I am trying to complete a dataframe which has gaps. The data is structured hourly and there are some jumps between hours. This is a sample of the dataframe:
sms <- read.csv("hoursms2.csv", sep = ";", header = FALSE)
sms$date <- strptime(sms$date,"%d/%m/%Y %H:%M")
date count
2015-12-17 22:00:00 5
2015-12-18 09:00:00 7
2015-12-18 10:00:00 3
2015-12-18 12:00:00 6
What I've tried is to create another dataframe which ranges from the beginning to the end of the first dataframe, but with all the hours and with a unique identifier to keep track of it:
hh <- seq(min(sms$date), max(sms$date), by="hour")
hh <- as.data.frame(hh)
hh <- cbind(hh,seq(1:3292)) #length of the hh data frame
Which gives the following:
date id
2015-12-04 12:00:00 1
2015-12-04 13:00:00 2
2015-12-04 14:00:00 3
2015-12-04 15:00:00 4
2015-12-04 16:00:00 5
So far I have tried these three things I found on StackOverflow, here ,but they do not work in this case:
res <- merge(sms,hh,by = "date", all = TRUE)
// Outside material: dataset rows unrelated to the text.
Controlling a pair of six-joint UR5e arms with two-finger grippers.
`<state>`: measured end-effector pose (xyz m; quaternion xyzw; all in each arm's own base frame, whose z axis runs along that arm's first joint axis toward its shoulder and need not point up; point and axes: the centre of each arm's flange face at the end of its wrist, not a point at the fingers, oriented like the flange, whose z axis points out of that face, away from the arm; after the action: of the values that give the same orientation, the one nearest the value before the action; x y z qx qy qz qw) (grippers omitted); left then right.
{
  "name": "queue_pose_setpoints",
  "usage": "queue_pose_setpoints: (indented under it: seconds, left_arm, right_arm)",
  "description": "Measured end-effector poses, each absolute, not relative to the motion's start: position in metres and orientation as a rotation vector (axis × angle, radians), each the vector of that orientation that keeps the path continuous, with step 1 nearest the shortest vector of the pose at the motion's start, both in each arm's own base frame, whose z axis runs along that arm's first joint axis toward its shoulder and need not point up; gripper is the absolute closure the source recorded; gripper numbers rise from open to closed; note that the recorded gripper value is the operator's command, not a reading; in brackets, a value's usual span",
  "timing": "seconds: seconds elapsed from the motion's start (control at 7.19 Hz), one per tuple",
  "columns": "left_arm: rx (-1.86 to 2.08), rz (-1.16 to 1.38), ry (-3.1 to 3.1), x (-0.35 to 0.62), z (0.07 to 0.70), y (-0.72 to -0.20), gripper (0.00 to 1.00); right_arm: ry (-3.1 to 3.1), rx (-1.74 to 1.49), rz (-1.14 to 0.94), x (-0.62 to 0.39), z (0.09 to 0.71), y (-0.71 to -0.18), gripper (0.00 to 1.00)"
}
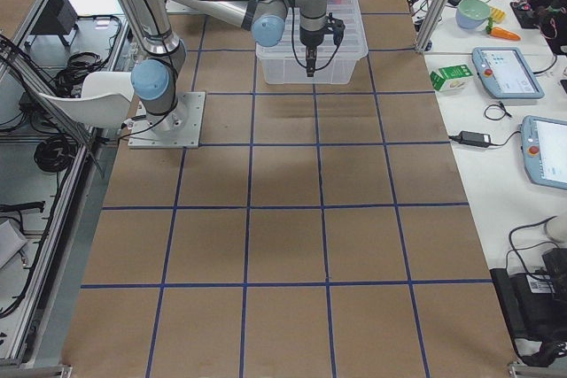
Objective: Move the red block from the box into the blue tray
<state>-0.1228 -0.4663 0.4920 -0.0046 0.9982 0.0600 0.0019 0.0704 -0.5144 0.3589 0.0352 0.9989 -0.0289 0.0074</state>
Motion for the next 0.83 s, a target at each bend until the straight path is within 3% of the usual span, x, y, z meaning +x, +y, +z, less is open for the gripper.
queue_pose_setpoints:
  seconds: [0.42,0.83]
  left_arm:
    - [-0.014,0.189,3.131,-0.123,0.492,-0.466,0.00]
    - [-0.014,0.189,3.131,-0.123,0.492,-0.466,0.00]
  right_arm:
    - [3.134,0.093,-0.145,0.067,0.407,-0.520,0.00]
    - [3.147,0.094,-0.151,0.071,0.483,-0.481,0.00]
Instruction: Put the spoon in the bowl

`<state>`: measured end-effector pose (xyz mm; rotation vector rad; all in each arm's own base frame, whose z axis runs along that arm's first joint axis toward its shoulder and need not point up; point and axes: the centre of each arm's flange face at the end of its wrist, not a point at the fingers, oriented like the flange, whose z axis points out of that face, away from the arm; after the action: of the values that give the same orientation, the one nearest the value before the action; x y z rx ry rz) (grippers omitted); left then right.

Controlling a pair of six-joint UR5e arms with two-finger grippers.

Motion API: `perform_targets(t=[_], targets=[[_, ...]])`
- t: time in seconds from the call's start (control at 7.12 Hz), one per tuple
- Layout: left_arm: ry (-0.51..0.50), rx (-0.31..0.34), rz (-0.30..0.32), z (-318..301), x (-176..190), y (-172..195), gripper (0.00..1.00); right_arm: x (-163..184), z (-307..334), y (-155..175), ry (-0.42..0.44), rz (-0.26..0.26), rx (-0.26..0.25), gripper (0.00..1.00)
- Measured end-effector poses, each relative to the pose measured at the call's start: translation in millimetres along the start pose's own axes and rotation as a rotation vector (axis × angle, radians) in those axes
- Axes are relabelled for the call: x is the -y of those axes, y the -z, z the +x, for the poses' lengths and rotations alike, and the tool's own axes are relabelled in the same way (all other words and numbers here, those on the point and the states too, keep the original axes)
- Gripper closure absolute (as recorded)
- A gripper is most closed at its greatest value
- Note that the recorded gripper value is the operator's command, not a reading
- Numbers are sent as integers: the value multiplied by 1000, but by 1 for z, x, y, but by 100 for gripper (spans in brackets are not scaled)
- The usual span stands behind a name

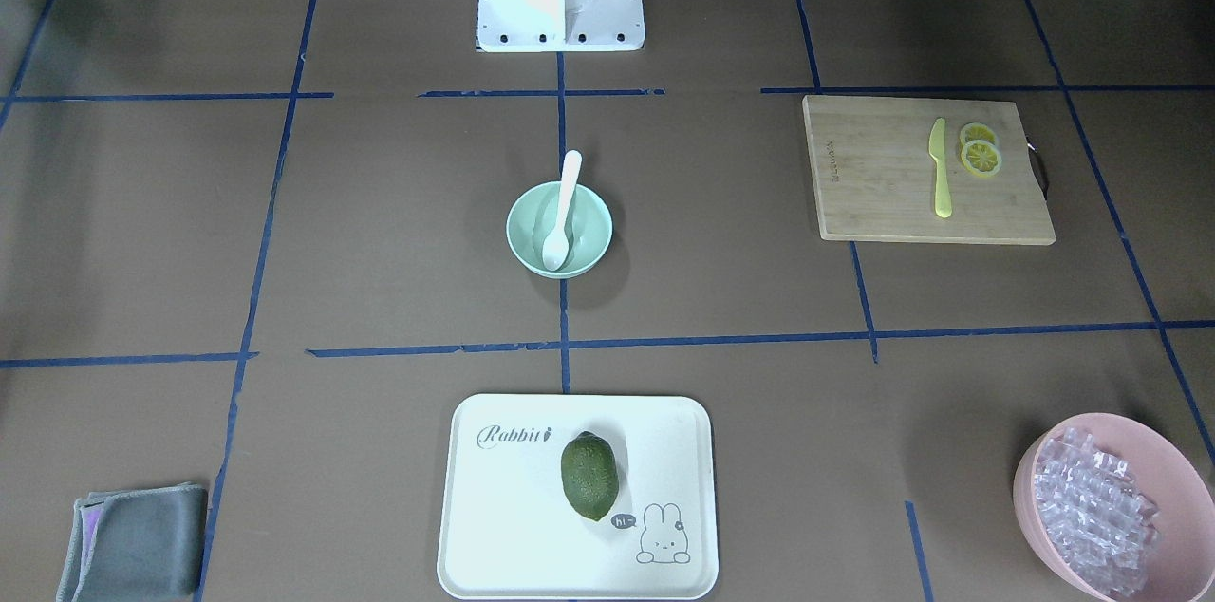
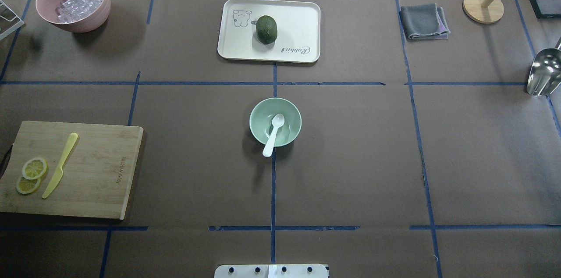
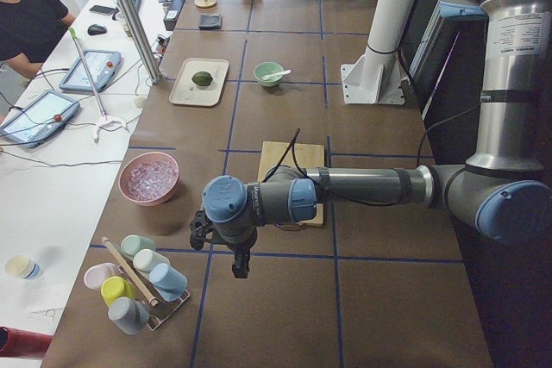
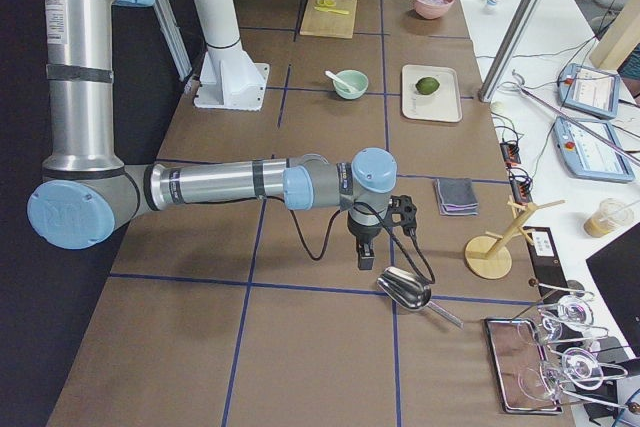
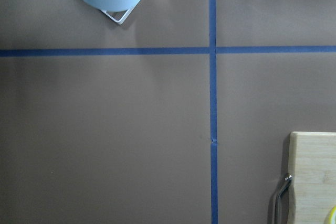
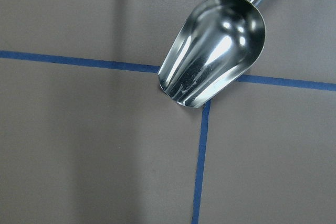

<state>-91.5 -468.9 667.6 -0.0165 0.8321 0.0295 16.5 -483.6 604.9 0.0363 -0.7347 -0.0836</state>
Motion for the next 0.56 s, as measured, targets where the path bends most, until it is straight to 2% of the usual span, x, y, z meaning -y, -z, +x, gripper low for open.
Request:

res2 <- res[duplicated(res$date), ]
res3 <- res[!duplicated(res), ]
The first commmand, res, what does is to duplicate all the cells, it doesn't merge it by date, so it gives the following:
2015-12-23 19:00:00 5
2015-12-23 19:00:00 NA
The other screw up everything. I think it has something to do with the date format which is not correctly associated, but not sure. Any suggestion of how to complete by dates my data frame please?